WHAT THE EXERCISE ASKS -> Go through the material below and copy each line where the word "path" appears.

DATASET SECTION ->
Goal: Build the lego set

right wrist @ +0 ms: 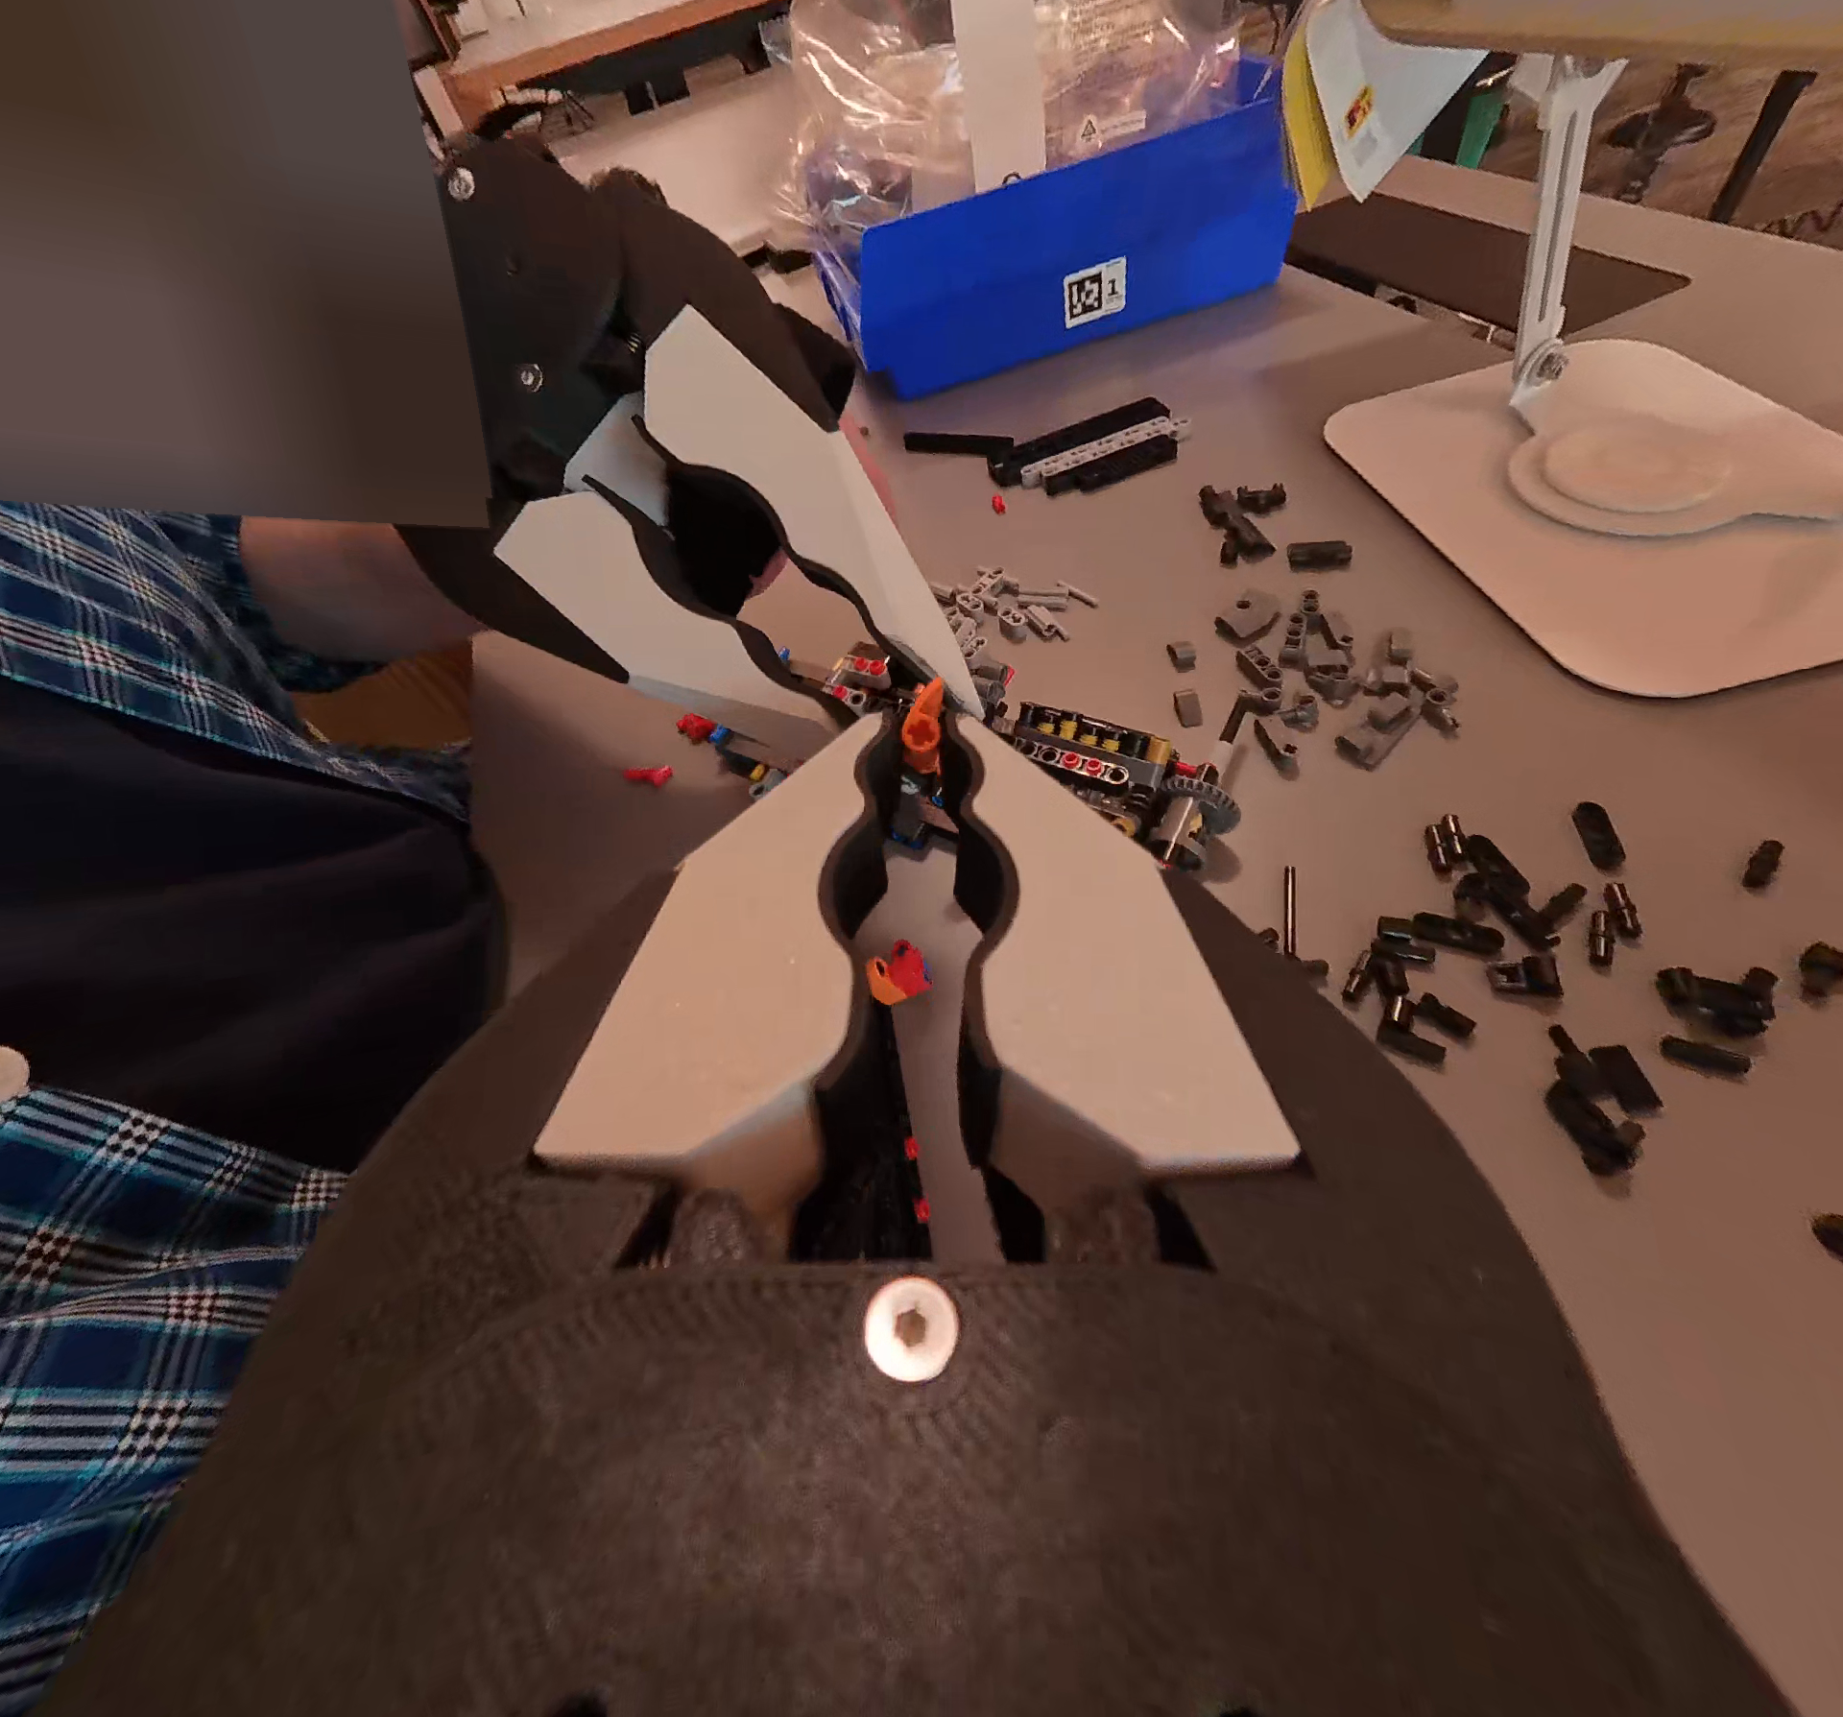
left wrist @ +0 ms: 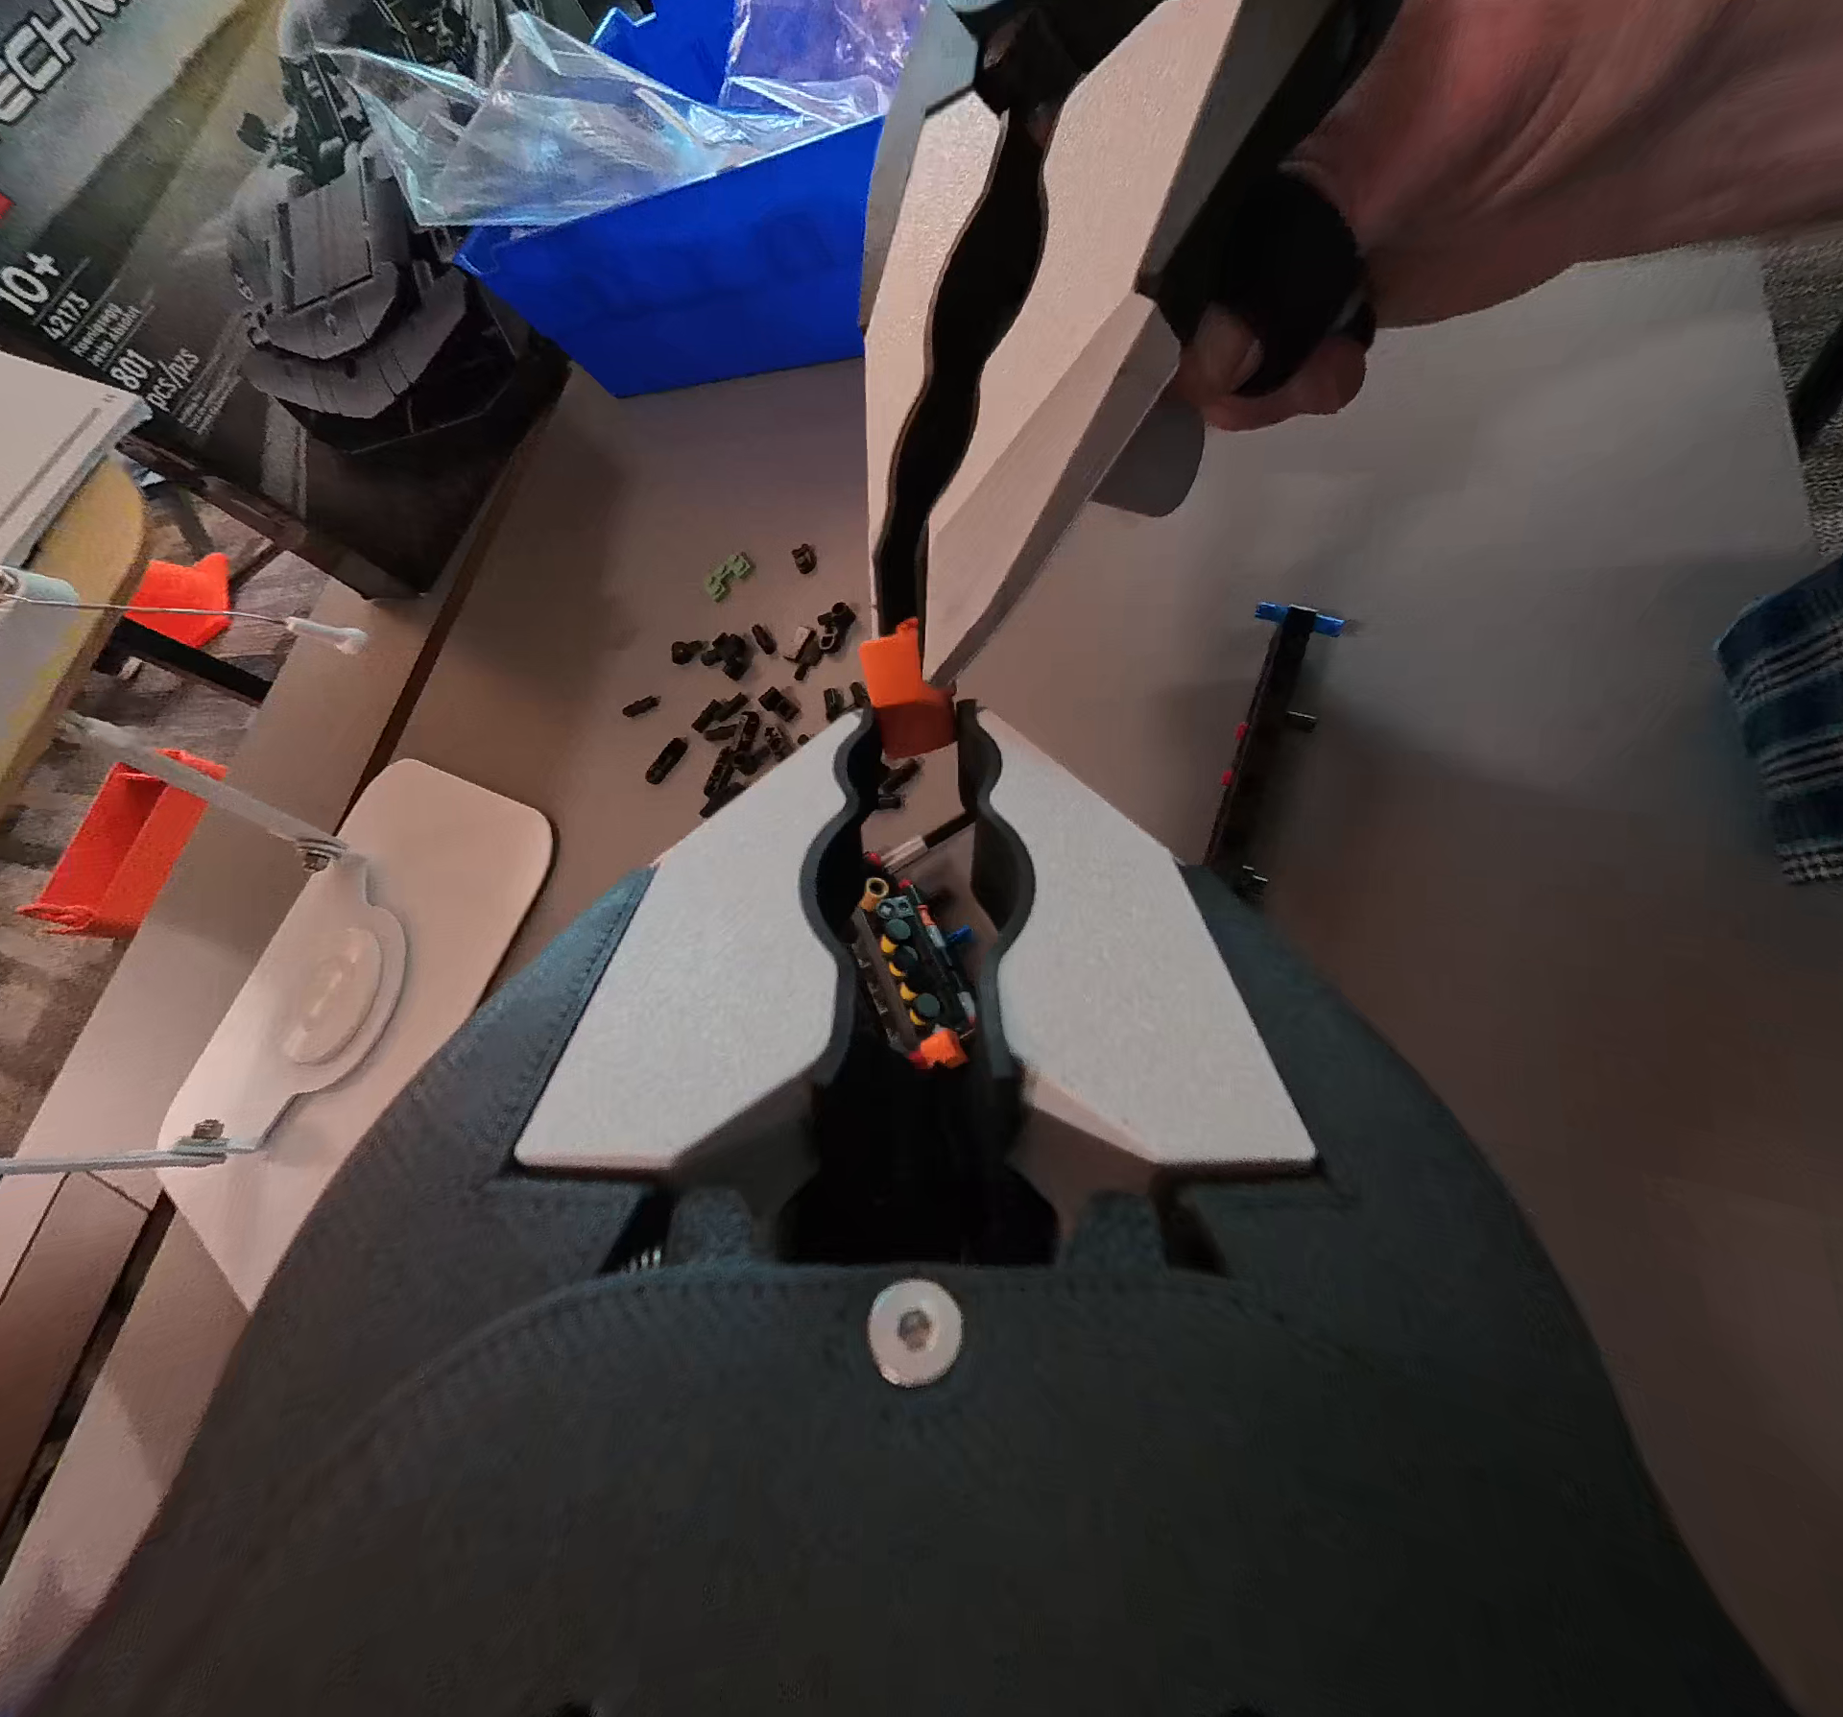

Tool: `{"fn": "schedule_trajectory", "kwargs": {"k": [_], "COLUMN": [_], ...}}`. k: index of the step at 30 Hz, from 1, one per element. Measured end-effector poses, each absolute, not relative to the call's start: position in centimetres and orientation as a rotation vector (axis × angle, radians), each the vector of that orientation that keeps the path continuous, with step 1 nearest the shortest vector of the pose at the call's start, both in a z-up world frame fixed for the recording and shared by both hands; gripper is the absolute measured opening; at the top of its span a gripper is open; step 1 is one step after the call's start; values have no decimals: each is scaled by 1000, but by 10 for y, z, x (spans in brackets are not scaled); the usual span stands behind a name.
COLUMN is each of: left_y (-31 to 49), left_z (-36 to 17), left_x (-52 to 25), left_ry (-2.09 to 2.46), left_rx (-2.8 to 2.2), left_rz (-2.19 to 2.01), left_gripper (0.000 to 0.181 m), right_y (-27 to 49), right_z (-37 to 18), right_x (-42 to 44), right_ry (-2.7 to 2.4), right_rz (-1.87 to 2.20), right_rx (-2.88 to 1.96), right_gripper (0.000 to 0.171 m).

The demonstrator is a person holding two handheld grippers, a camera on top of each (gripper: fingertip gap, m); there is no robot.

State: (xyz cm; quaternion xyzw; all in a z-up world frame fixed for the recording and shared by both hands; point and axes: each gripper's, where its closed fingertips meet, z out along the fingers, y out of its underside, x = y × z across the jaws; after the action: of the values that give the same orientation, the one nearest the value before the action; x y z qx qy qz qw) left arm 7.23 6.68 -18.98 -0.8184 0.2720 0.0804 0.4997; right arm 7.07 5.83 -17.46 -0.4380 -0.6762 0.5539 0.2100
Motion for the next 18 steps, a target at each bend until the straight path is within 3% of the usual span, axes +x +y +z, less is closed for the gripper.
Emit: {"fn": "schedule_trajectory", "kwargs": {"k": [7, 18], "left_y": [69, 59], "left_z": [-174, -173], "left_x": [53, 31], "left_ry": [639, 588], "left_rx": [-1881, -1869], "left_rz": [444, 488], "left_gripper": [16, 15], "right_y": [60, 42], "right_z": [-161, -164], "right_x": [52, 29], "right_ry": [-1773, -1804], "right_rz": [1579, 1579], "right_rx": [-1238, -1236], "right_gripper": [4, 4]}}
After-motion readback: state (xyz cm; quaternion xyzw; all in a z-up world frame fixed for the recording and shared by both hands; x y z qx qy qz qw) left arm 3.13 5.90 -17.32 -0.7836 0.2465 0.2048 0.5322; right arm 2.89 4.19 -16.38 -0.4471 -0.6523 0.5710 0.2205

ANSWER TO THIS TASK ->
Tool: `{"fn": "schedule_trajectory", "kwargs": {"k": [_], "COLUMN": [_], ...}}`. k: index of the step at 30 Hz, from 1, one per element. Measured end-effector poses, each absolute, not relative to the call's start: position in centimetres and orientation as a rotation vector (axis × angle, radians), each the vector of that orientation that keeps the path continuous, with step 1 nearest the shortest vector of the pose at the call's start, both in a z-up world frame fixed for the recording and shared by both hands; gripper is the absolute measured opening; at the top of its span a gripper is open; step 1 is one step after the call's start; values have no decimals: each is scaled by 1000, but by 10 for y, z, x (spans in brackets are not scaled); the usual span stands behind a name.
Motion for the next 18 steps, a target at each bend until the straight path is within 3% of the usual span, axes +x +y +z, less is closed for the gripper.

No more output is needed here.